TASK DESCRIPTION:
Pull out every line in the data that has the string "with" in it.

- Opening Delimiter -

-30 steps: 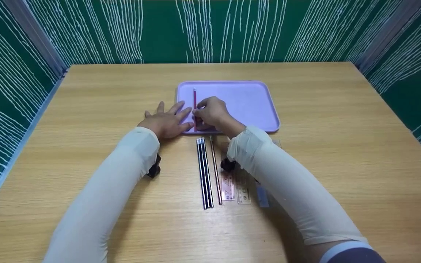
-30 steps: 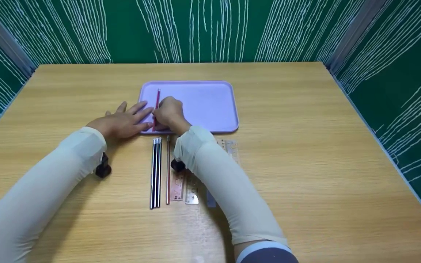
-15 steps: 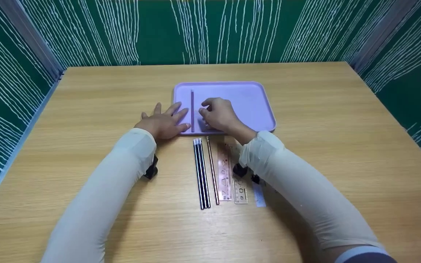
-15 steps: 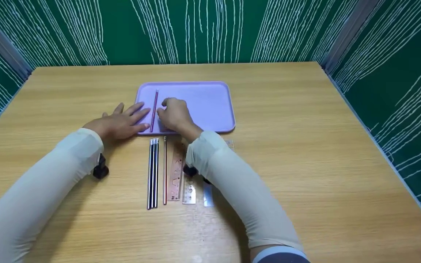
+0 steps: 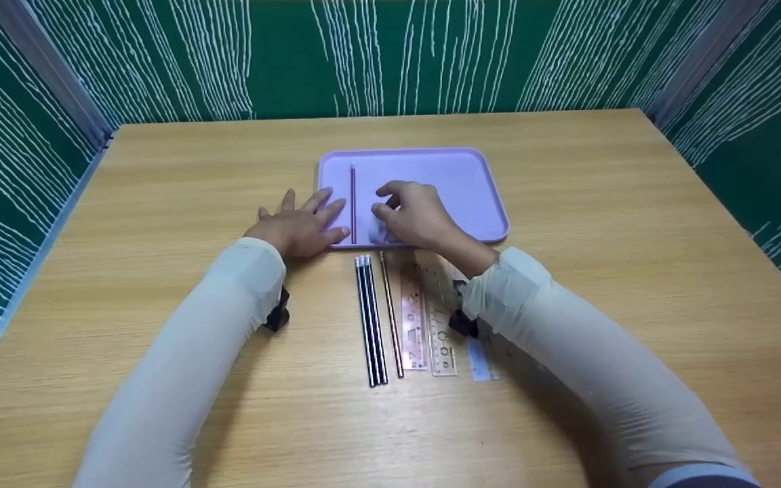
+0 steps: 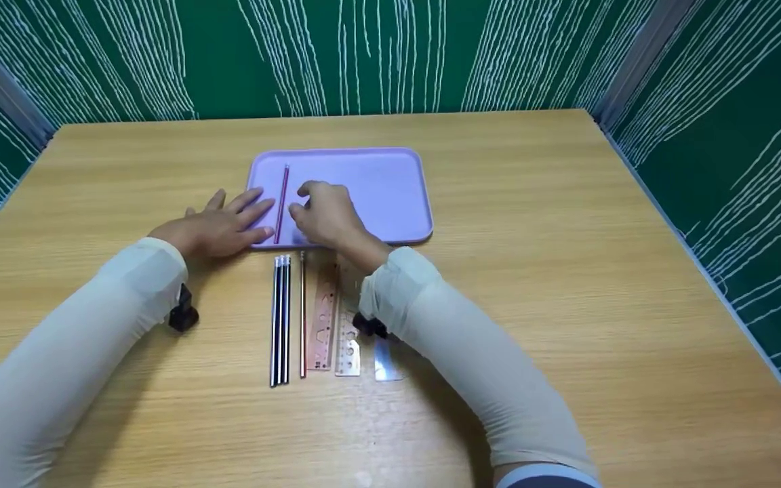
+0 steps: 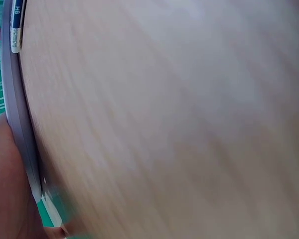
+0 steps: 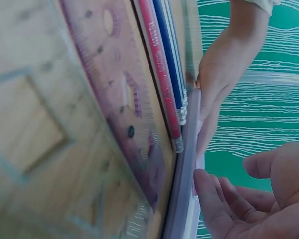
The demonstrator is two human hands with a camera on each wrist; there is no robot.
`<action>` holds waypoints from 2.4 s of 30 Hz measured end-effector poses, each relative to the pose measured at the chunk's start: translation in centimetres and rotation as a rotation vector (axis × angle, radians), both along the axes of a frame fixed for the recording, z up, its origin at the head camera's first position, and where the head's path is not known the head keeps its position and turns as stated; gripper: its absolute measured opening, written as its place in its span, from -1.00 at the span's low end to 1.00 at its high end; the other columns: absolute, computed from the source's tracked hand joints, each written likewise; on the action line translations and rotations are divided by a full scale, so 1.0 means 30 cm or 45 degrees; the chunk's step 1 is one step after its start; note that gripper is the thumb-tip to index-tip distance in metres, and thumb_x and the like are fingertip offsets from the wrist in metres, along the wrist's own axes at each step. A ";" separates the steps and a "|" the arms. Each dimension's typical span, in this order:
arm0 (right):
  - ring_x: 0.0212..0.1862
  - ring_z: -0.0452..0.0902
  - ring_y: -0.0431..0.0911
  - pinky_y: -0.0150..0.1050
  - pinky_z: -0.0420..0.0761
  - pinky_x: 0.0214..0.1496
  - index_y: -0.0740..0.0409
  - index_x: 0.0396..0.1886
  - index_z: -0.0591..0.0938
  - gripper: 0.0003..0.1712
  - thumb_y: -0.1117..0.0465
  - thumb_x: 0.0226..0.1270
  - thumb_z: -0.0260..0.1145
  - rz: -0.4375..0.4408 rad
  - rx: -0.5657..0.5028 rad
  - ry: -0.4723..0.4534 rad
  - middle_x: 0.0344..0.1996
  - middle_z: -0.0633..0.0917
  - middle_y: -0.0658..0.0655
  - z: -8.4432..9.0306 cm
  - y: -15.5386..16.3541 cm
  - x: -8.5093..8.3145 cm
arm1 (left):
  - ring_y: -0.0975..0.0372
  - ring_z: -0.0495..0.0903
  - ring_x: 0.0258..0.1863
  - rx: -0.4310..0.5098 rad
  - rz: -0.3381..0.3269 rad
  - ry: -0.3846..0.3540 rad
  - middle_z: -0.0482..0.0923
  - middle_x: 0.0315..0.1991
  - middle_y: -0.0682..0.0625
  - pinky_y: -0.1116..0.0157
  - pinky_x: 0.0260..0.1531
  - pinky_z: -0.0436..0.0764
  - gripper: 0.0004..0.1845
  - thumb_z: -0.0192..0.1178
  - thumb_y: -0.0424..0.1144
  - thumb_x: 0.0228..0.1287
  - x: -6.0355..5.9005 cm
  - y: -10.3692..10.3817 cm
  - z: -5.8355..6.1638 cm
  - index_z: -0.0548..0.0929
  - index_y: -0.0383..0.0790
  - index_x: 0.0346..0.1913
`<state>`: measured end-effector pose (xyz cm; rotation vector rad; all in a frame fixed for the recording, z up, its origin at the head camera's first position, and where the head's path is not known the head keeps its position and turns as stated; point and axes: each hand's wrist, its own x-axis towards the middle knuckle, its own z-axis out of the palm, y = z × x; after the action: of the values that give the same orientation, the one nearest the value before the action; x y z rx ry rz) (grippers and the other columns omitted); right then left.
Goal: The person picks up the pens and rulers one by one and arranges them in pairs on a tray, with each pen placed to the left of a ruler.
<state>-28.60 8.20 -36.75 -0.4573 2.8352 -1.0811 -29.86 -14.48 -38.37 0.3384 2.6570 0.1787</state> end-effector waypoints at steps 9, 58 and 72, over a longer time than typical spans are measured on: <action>-0.11 0.74 0.06 -0.13 0.79 -0.17 0.14 0.36 0.55 -0.47 0.07 0.48 0.31 -0.042 -0.238 -0.226 -0.01 0.69 0.17 0.020 0.091 0.053 | -0.24 -0.53 0.62 0.002 0.001 0.000 -0.52 0.68 0.27 -0.53 0.37 -0.36 -0.20 -0.36 0.57 0.37 0.002 0.001 0.001 -0.26 0.56 0.60; -0.11 0.70 0.04 -0.05 0.80 -0.10 0.25 0.47 0.35 -0.27 0.08 0.43 0.38 -0.150 -0.393 -0.618 0.08 0.47 0.29 0.015 0.507 0.199 | -0.22 -0.58 0.61 0.047 0.006 -0.017 -0.57 0.65 0.32 -0.50 0.38 -0.43 -0.20 -0.36 0.58 0.36 0.005 0.002 0.012 -0.28 0.59 0.58; -0.19 0.66 -0.05 -0.06 0.80 -0.08 0.27 0.46 0.36 -0.26 0.08 0.42 0.39 -0.134 -0.377 -0.622 0.02 0.47 0.27 -0.005 0.567 0.221 | -0.23 -0.55 0.61 0.033 -0.002 -0.011 -0.54 0.67 0.28 -0.52 0.38 -0.40 -0.20 -0.34 0.56 0.38 0.004 -0.004 0.009 -0.26 0.55 0.60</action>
<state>-21.97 25.22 -36.90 -0.0419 2.3048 -1.4123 -29.74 -14.60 -38.11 0.3477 2.6480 0.2133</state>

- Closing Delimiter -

ANSWER BOX:
The demonstrator is two human hands with a camera on each wrist; there is no robot.
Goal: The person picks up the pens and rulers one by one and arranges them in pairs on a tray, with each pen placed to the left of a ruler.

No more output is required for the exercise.